Duel Para Selir

8.1K 681 36
                                    

😚

***

Bulan nan sempurna, tampak gagah di peraduannya. Cahaya putih mengintip malu di antara ranting pepohonan hutan. Menciptakan siluet-siluet temaram, menjadi pengiring bunyi langkah jantan seekor kuda putih nan perkasa bersama penunggangnya.

Malam bulan purnama, adalah malam keramat dalam satu bulan yang selalu ia nanti. Setelah bulan lalu ia harus menelan kekecewaan karena yang ia nantikan tidak datang. Maka, malam purnama ini mungkin akan menjadi kesempatan pertama baginya.

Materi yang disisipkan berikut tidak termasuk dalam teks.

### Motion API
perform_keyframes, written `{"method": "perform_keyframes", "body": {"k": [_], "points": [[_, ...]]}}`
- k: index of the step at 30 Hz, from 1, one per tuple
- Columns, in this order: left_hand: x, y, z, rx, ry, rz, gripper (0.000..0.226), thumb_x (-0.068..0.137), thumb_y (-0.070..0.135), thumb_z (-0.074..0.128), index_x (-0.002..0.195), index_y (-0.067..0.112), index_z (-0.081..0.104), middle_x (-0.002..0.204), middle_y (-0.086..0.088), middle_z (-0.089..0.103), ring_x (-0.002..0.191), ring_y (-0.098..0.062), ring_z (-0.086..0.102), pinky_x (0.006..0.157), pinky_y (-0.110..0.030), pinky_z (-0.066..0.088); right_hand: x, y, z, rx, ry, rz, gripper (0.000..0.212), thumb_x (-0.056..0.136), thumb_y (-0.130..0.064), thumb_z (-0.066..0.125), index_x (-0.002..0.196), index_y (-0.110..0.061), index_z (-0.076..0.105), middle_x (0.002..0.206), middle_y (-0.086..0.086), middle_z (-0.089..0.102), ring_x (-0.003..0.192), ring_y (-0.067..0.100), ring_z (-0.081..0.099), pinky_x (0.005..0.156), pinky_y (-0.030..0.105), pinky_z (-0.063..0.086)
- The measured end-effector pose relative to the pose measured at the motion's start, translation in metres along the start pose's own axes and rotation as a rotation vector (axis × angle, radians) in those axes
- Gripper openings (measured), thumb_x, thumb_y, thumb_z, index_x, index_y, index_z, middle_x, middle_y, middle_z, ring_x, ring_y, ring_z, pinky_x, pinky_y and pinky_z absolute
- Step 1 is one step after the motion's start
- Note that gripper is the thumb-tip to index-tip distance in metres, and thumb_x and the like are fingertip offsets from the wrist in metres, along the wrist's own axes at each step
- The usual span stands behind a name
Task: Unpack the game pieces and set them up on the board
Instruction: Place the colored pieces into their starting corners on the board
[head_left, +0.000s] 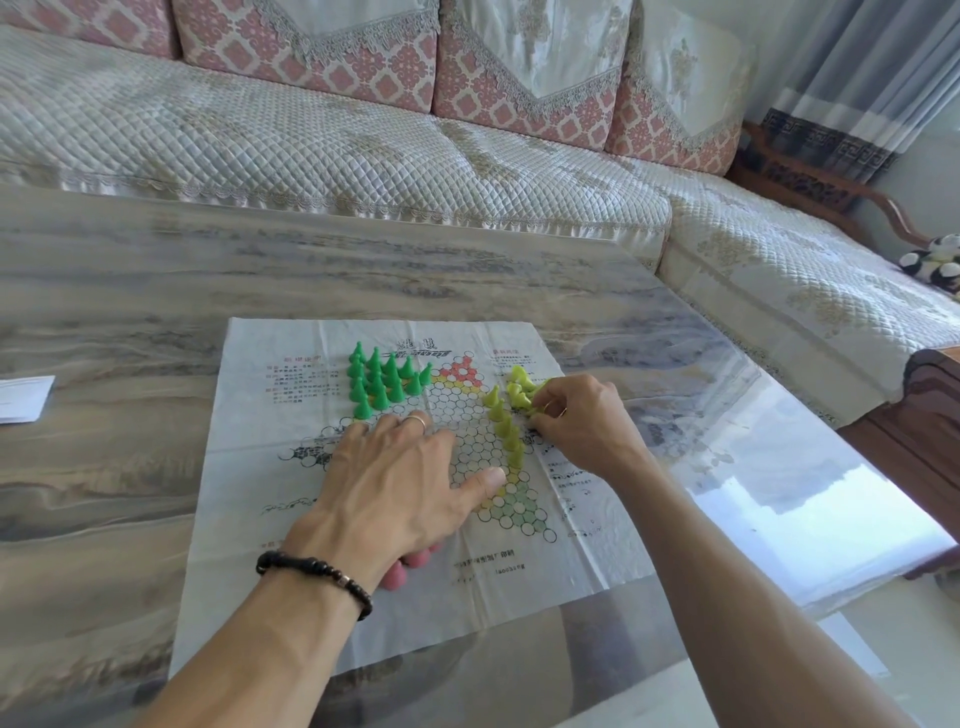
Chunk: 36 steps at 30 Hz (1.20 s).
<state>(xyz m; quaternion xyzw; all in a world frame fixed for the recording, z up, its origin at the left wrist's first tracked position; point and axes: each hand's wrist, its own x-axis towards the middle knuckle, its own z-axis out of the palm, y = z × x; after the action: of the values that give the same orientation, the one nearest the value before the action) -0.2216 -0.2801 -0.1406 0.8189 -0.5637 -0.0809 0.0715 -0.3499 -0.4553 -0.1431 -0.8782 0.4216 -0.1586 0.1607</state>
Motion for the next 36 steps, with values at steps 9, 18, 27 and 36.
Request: {"method": "perform_keyframes", "body": {"k": [9, 18, 27, 36], "points": [[0.003, -0.002, 0.007, 0.028, 0.037, 0.013, 0.086, 0.076, 0.082, 0.008, 0.13, 0.028, 0.049, 0.129, 0.002, 0.054, 0.117, -0.018, 0.047, 0.102, -0.044, 0.034, 0.006, -0.001, -0.007, 0.012, 0.003, -0.025, 0.02, 0.091, -0.016, 0.052, 0.109, -0.017, 0.062, 0.088, -0.001, 0.068, 0.071, 0.014, 0.064, 0.062, 0.031, 0.053], [0.004, -0.004, 0.008, 0.05, 0.013, 0.022, 0.08, 0.08, 0.082, 0.009, 0.119, 0.03, 0.055, 0.13, 0.003, 0.052, 0.122, -0.018, 0.044, 0.104, -0.047, 0.031, 0.036, -0.026, -0.01, 0.306, -0.328, 0.059, 0.012, 0.096, -0.009, 0.05, 0.107, -0.014, 0.052, 0.087, 0.002, 0.073, 0.055, 0.014, 0.069, 0.042, 0.021, 0.047], [0.005, -0.004, 0.009, 0.048, 0.006, 0.021, 0.088, 0.075, 0.082, 0.002, 0.122, 0.029, 0.054, 0.137, 0.001, 0.049, 0.126, -0.02, 0.041, 0.106, -0.048, 0.029, 0.042, -0.01, -0.01, -0.023, -0.28, -0.037, 0.027, 0.092, -0.008, 0.051, 0.109, -0.019, 0.07, 0.086, -0.001, 0.07, 0.063, 0.016, 0.066, 0.051, 0.02, 0.053], [0.005, -0.002, 0.008, 0.041, -0.005, 0.02, 0.09, 0.074, 0.082, 0.001, 0.122, 0.028, 0.054, 0.137, 0.0, 0.049, 0.128, -0.022, 0.04, 0.11, -0.051, 0.023, 0.037, -0.017, -0.007, -0.128, -0.275, -0.164, 0.02, 0.083, -0.002, 0.06, 0.084, -0.02, 0.067, 0.076, -0.009, 0.062, 0.07, 0.011, 0.063, 0.06, 0.019, 0.053]]}}
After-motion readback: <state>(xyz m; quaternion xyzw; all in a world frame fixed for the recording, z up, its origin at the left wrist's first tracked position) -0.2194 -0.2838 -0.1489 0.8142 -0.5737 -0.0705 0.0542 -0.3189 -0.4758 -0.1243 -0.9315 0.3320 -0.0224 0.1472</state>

Namun, ia kecolongan satu langkah. Wanita itu pergi tanpa sepengetahuannya. Hingga tiba-tiba ia dikejutkan kabar yang dibawa oleh salah satu prajurit penjaga, bahwa telah terjadi penyerangan pada rombongan Selir Yu. Awalnya, ia tak merasa harus sibuk mengurusi, tetapi ketika prajurit tersebut mengatakan, bahwa Permaisuri Aerin mati tenggelam di danau, dan tersedot putaran air ghaib, tubuhnya menegang seketika.

Sejak awal, apa yang ia lakukan memang sudah gila, tetapi gadis itu lebih gila. Untuk apa ia pernah mengajarinya pedang, jika dia tetap tidak bisa menjaga diri.

"Yang Mulia!" teriak seseorang dari belakang. Tanpa menoleh, ia sudah tahu jika itu adalah Jenderal Wu yang datang menyusul. Alih-alih memelankan laju, ia lantas memecut kudanya agar lebih cepat.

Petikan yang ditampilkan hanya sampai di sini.